Opponents in the hard-right Swiss People’s Party (SVP), the country’s largest political group, captured the mood of many voters by raising fears about Bulgarian and Romanian immigrants.

The SVP’s campaign poster depicts crows pecking at Switzerland, while the party calls Bulgaria and Romania as the "Europe’s third world".

"We did favour the prolongation, but we oppose the extension to these two countries, because we don’t believe they’re ready to integrate in the EU", SVP Vice President Yvan Perrin told Swiss television TSR.

Perrin said growing unemployment in the EU would encourage the more impoverished to turn to prosperous Switzerland for jobs. But even the SVP was divided as business chiefs deserted the party line.

The European Commission’s ambassador in Switzerland, Michael Reiterer, cautioned in January that the Swiss couldn’t suddenly decide to treat the EU as "25 plus two".
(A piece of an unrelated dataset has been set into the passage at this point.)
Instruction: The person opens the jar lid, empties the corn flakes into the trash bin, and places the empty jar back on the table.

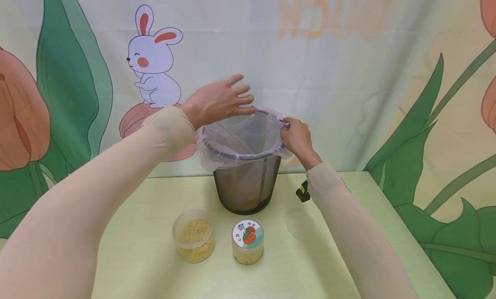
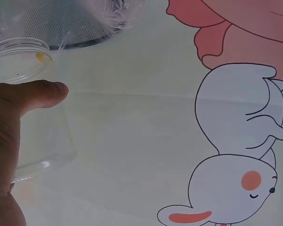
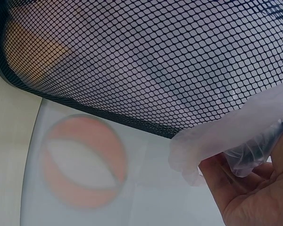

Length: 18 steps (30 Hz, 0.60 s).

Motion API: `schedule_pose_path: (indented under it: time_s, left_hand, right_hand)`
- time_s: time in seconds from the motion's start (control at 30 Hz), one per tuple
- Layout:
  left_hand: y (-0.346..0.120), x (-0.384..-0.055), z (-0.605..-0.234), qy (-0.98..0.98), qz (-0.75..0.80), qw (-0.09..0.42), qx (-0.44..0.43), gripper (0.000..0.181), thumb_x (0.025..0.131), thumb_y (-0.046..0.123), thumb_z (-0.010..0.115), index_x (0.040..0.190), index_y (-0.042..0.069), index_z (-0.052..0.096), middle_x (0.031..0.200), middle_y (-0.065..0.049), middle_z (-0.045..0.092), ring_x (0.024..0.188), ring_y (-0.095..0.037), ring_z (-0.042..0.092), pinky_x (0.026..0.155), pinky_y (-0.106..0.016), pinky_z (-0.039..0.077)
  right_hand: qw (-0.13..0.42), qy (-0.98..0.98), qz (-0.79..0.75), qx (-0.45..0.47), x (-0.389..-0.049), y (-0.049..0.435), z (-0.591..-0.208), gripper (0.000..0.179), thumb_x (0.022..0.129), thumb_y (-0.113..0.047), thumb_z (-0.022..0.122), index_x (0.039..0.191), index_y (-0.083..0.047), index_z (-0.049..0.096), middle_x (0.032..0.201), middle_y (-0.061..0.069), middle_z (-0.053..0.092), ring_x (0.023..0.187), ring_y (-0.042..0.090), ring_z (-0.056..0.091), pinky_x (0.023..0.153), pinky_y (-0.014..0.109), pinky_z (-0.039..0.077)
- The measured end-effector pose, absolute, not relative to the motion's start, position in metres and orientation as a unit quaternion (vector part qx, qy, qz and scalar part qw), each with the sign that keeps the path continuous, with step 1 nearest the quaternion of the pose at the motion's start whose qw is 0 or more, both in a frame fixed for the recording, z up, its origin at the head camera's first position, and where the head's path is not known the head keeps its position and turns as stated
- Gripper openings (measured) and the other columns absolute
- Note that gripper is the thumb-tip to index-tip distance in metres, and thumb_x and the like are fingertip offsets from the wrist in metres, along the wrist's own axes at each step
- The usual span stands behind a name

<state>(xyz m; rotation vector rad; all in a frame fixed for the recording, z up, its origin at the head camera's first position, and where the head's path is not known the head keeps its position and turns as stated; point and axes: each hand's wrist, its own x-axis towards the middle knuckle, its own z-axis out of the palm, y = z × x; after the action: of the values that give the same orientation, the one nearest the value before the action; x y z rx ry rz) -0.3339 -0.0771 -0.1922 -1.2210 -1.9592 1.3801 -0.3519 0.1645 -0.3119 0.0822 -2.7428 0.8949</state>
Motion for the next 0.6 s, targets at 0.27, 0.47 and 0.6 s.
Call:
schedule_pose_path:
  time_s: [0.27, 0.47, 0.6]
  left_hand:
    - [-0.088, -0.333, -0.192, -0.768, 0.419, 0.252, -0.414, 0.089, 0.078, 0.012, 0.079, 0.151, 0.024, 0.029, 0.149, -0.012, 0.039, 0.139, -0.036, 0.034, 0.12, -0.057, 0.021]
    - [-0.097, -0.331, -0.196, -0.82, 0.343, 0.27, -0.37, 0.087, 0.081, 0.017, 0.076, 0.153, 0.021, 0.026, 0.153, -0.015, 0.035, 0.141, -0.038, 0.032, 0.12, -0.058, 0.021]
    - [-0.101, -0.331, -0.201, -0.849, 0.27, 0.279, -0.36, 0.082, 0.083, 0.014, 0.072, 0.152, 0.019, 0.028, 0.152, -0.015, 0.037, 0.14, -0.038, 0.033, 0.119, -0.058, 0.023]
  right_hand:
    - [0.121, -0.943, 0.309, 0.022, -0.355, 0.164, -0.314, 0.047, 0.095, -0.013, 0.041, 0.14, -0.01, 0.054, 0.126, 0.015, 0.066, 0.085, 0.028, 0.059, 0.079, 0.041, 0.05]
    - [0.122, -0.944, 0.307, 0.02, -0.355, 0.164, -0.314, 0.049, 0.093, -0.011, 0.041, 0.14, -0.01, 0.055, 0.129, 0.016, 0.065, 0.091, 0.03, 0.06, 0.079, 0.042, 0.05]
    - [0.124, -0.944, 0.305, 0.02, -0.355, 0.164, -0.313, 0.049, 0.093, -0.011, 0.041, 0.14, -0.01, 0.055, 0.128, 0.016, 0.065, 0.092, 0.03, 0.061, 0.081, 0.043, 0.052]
"The neighbours of a family which has just had a newborn can’t say I don’t accept the baby", Reiterer pointed out.

A European Commission spokesman on Thursday called free movement "a story of economic success, of employment and of gains in personal freedoms".

But regional pockets of concern, such as historic animosity in Swiss-German Zurich towards the booming influx of Germans, or fears about cross-border workers or Roma gypsies in Geneva, stimulated Swiss unease.

"The economic climate means that things are much more delicate", Leonard Bender, a member of the centre-right and EU-friendly Radical Party, told AFP.